1. Pengaturan pola makan (diet)
Bahan makanan yang tidak dianjurkan, dibatasi atau dihindari yaitu
makanan yang banyak mengandung gula sederhana (seperti gula pasir, sirop, es
krim, kue – kue manis), mengandung banyak lemak (seperti cake, goring –
gorengan, fast food), serta makanan yang banyak mengandung natrium
(makanan yang diawetkan, telur asin dan lain sebagainya) (Almaitsier, 2006).
2. Latihan fisik
Latihan fisik dianjurkan dilakukan secara teratur minimal 3 – 5 kali
seminggu, lamanya kurang lebih 30 menit yang sifatnya sesuai CRIPE
(continous rhythmical, interval, progressive, endurance training). Latihan fisik
diupayakan agar mencapai zona latihan yaitu 75 – 80% denyut nadi maksimal
(220 – umur) (ADA, 2010). Jenis latihan yang dapat dilakukan oleh klien DM
tipe 2 adalah olahraga ringan dengan cara berjalan kaki biasa selama 30 menit,
olahraga sedang dengan cara berjalan cepat selama 20 menit dan olahraga cepat
misalnya jogging.
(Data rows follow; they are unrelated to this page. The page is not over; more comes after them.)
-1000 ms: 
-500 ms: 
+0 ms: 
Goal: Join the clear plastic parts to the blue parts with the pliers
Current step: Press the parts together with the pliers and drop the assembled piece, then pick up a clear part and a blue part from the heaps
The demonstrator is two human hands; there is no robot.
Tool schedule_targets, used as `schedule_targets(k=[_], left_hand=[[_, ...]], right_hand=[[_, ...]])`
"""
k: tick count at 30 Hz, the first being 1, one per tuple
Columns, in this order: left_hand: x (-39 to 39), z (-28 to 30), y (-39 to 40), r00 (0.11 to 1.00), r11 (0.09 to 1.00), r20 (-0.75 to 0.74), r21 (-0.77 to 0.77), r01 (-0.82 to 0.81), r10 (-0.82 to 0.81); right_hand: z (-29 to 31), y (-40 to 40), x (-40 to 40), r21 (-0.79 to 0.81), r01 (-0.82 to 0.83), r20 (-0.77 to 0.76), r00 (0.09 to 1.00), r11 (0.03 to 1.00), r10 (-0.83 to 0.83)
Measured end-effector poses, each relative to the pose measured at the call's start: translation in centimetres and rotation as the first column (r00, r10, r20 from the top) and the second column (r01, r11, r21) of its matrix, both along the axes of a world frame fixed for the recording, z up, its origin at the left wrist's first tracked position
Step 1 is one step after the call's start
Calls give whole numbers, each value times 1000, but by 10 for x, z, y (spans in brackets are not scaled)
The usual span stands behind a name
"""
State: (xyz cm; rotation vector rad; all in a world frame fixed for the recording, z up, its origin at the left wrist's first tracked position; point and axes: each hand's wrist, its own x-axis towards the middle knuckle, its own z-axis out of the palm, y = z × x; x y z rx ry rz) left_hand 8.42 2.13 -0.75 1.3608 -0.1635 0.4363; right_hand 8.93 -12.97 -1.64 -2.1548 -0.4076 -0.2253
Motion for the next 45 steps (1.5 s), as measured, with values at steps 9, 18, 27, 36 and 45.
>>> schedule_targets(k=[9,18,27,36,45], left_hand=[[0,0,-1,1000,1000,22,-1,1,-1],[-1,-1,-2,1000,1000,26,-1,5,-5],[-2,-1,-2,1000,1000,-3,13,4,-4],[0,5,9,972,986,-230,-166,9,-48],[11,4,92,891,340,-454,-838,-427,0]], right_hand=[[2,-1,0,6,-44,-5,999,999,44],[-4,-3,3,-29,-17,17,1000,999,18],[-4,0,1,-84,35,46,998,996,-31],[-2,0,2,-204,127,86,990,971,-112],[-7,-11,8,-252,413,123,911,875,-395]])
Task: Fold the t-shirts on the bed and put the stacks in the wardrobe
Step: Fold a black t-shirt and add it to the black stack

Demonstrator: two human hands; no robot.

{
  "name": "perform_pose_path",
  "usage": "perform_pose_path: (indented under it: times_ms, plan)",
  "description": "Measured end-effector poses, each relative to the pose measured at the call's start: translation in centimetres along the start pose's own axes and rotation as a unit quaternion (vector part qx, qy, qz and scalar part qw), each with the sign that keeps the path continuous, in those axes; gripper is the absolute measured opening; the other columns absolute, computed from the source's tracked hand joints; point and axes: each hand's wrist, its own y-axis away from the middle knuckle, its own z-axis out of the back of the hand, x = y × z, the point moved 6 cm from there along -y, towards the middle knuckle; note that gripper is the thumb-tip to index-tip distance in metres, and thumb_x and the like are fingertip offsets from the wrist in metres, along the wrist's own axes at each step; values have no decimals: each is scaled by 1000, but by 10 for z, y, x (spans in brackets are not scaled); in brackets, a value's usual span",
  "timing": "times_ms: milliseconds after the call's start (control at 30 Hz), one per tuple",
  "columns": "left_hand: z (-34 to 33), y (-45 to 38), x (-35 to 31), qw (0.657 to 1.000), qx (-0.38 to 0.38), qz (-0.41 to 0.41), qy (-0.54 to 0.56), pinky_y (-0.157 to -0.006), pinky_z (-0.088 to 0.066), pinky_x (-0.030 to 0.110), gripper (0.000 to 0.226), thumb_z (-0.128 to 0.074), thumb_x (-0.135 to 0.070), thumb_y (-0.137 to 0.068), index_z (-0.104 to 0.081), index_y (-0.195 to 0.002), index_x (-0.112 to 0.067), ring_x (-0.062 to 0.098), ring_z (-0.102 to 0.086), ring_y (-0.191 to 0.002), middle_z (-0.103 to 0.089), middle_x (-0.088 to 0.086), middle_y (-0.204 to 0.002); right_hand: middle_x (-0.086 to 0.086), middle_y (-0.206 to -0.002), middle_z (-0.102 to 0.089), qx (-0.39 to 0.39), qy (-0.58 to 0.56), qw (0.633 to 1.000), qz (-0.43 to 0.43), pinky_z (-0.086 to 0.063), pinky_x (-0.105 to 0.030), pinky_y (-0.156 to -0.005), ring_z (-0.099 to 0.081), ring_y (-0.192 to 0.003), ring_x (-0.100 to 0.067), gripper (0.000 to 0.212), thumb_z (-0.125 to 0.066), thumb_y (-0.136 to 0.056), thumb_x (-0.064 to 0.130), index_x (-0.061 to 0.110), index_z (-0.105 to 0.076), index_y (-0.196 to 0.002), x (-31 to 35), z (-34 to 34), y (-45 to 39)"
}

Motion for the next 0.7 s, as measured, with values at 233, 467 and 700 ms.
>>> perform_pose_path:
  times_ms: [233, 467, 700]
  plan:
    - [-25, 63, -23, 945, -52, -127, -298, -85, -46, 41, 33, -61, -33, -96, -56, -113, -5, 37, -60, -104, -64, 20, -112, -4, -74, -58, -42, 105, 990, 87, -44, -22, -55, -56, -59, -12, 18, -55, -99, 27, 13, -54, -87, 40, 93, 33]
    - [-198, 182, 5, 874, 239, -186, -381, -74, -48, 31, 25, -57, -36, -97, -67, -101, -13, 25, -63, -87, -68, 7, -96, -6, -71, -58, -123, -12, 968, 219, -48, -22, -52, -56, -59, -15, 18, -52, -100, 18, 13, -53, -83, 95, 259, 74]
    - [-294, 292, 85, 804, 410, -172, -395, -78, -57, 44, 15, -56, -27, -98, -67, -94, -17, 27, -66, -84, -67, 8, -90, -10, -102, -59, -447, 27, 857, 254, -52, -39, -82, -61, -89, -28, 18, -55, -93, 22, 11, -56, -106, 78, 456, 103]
Klien dengan kadar glukosa darah >250 mg/dL, tidak
dianjurkan untuk melakukan latihan fisik karena akan meningkatkan kadar
glukosa darah dan benda keton.
Beberapa kegunaan latihan fisik secara teratur setiap hari bagi klien DM
adalah :
a) Meningkatkan kepekaan insulin (glucose uptake), apabila dilakukan setiap 1
jam sesudah makan, berarti pula mengurangi insulin resisten pada klien
dengan kegemukan atau menambah jumlah reseptor insulin dan
meningkatkan sensitivitas insulin dengan reseptornya.
b) Mencegah kegemukan apabila ditambah latihan pagi dan sore.
c) Memperbaiki aliran perifer dan menambah suplay oksigen.
d) Meningkatkan kadar kolesterol – high density lipoprotein.
e) Kadar glukosa otot dan hati menjadi berkurang, maka dengan latihan fisik
akan dirangsang pembentukan glikogen baru.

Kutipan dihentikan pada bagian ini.